* _EXERCISE PROMPT_: Please look for the string "container" below and report every line in which it occurs.

* _RECORDS FOR PROCESSING_:
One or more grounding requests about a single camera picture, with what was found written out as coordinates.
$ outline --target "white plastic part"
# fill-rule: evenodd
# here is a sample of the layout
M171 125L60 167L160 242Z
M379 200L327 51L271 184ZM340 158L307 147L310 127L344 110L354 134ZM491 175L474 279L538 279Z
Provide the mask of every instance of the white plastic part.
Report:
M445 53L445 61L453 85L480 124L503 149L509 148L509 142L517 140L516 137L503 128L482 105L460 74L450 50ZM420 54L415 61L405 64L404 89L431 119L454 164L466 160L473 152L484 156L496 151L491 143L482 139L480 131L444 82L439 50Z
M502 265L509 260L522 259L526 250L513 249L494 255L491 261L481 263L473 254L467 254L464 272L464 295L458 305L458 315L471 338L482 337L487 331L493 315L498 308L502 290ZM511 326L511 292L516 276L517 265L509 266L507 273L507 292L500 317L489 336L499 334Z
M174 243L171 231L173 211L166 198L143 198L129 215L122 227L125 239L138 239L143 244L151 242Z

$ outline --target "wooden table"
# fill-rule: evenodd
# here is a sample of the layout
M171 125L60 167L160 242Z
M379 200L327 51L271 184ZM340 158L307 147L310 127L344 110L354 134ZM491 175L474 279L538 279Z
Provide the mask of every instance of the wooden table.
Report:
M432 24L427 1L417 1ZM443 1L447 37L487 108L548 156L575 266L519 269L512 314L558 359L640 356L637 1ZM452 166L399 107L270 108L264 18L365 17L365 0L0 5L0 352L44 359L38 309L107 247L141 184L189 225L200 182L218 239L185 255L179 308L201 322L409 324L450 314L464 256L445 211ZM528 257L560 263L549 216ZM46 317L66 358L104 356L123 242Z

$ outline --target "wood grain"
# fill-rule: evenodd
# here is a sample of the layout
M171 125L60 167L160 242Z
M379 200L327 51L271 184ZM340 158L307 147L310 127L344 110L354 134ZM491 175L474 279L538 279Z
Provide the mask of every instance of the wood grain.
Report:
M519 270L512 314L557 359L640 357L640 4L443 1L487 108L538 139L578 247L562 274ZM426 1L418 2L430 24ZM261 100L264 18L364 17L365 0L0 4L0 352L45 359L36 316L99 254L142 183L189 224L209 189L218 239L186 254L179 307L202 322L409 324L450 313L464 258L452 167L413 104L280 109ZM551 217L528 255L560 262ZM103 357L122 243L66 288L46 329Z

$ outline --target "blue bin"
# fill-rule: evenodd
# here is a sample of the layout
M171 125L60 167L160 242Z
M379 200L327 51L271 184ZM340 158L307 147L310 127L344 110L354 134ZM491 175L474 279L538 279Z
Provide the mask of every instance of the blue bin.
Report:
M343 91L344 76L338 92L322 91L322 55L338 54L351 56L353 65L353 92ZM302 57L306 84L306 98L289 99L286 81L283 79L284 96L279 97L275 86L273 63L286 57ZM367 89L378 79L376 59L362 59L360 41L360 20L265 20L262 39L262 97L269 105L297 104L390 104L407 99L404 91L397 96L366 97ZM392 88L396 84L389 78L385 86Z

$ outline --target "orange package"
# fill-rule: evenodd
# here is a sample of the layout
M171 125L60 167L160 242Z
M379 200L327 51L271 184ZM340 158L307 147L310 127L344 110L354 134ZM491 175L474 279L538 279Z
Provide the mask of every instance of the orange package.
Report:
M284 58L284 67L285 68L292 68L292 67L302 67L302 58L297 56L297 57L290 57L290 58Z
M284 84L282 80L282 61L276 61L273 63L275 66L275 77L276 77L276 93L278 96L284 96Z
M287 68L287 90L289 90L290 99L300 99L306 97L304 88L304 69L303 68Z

---

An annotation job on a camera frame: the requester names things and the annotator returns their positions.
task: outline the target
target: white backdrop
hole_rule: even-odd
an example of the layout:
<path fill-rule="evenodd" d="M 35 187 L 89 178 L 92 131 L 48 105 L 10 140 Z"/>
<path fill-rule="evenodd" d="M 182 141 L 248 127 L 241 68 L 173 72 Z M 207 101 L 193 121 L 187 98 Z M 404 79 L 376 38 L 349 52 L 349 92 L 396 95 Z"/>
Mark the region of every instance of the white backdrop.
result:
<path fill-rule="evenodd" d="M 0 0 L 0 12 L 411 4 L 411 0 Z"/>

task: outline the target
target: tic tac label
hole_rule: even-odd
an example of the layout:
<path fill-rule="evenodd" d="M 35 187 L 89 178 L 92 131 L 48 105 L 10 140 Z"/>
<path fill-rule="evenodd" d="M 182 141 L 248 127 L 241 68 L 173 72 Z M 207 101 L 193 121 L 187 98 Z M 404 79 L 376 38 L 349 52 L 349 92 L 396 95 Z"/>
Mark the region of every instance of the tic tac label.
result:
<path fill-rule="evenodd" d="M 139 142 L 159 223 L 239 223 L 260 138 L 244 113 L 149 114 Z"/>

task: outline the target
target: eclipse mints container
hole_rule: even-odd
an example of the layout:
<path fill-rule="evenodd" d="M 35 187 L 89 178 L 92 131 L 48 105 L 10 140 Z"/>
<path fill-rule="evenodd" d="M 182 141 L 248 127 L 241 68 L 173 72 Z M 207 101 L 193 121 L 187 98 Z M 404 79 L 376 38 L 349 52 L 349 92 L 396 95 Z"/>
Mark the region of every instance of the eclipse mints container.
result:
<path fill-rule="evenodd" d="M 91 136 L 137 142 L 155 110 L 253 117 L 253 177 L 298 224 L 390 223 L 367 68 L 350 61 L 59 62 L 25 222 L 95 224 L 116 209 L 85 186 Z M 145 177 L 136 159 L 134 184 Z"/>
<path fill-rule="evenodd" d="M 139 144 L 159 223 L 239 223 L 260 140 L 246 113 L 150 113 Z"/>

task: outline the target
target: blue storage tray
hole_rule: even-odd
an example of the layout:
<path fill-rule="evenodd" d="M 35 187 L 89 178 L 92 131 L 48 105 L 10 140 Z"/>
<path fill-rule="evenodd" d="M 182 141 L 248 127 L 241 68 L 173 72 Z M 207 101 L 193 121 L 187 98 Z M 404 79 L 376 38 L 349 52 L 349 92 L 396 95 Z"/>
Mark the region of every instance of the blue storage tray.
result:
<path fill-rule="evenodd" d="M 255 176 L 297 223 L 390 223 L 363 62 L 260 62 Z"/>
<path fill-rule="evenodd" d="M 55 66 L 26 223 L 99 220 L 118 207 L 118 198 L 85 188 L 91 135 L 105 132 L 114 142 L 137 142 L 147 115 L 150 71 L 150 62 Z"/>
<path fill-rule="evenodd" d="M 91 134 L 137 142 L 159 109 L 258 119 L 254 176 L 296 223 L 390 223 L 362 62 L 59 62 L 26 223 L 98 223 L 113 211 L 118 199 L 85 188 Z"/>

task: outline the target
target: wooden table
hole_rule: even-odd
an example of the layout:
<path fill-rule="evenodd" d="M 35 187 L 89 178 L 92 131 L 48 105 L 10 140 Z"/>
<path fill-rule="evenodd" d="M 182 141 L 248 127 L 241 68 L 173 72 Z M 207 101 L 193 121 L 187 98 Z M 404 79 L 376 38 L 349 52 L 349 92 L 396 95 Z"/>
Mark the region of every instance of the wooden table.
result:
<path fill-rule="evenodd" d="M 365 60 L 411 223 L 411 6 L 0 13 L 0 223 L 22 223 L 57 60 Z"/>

--

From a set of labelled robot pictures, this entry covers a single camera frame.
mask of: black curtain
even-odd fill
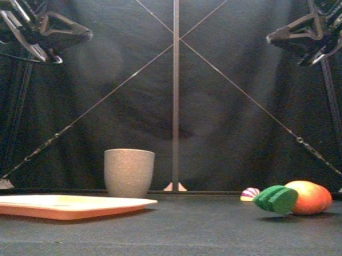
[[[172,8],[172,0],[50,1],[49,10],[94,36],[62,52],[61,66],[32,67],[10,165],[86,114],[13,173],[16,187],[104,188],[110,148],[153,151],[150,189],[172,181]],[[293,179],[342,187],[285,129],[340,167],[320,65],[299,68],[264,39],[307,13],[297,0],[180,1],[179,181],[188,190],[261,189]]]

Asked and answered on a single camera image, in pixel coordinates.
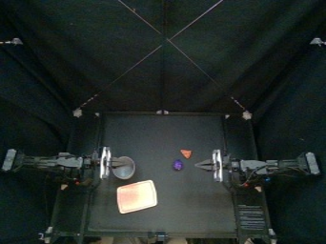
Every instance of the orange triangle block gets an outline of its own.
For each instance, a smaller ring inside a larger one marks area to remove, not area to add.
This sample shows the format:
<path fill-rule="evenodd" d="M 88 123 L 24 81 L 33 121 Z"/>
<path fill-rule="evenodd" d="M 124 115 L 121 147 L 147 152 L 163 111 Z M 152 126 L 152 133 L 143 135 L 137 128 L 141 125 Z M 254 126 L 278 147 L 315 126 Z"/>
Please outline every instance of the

* _PROBLEM SOLUTION_:
target: eclipse mints container
Mark the region of every instance of the eclipse mints container.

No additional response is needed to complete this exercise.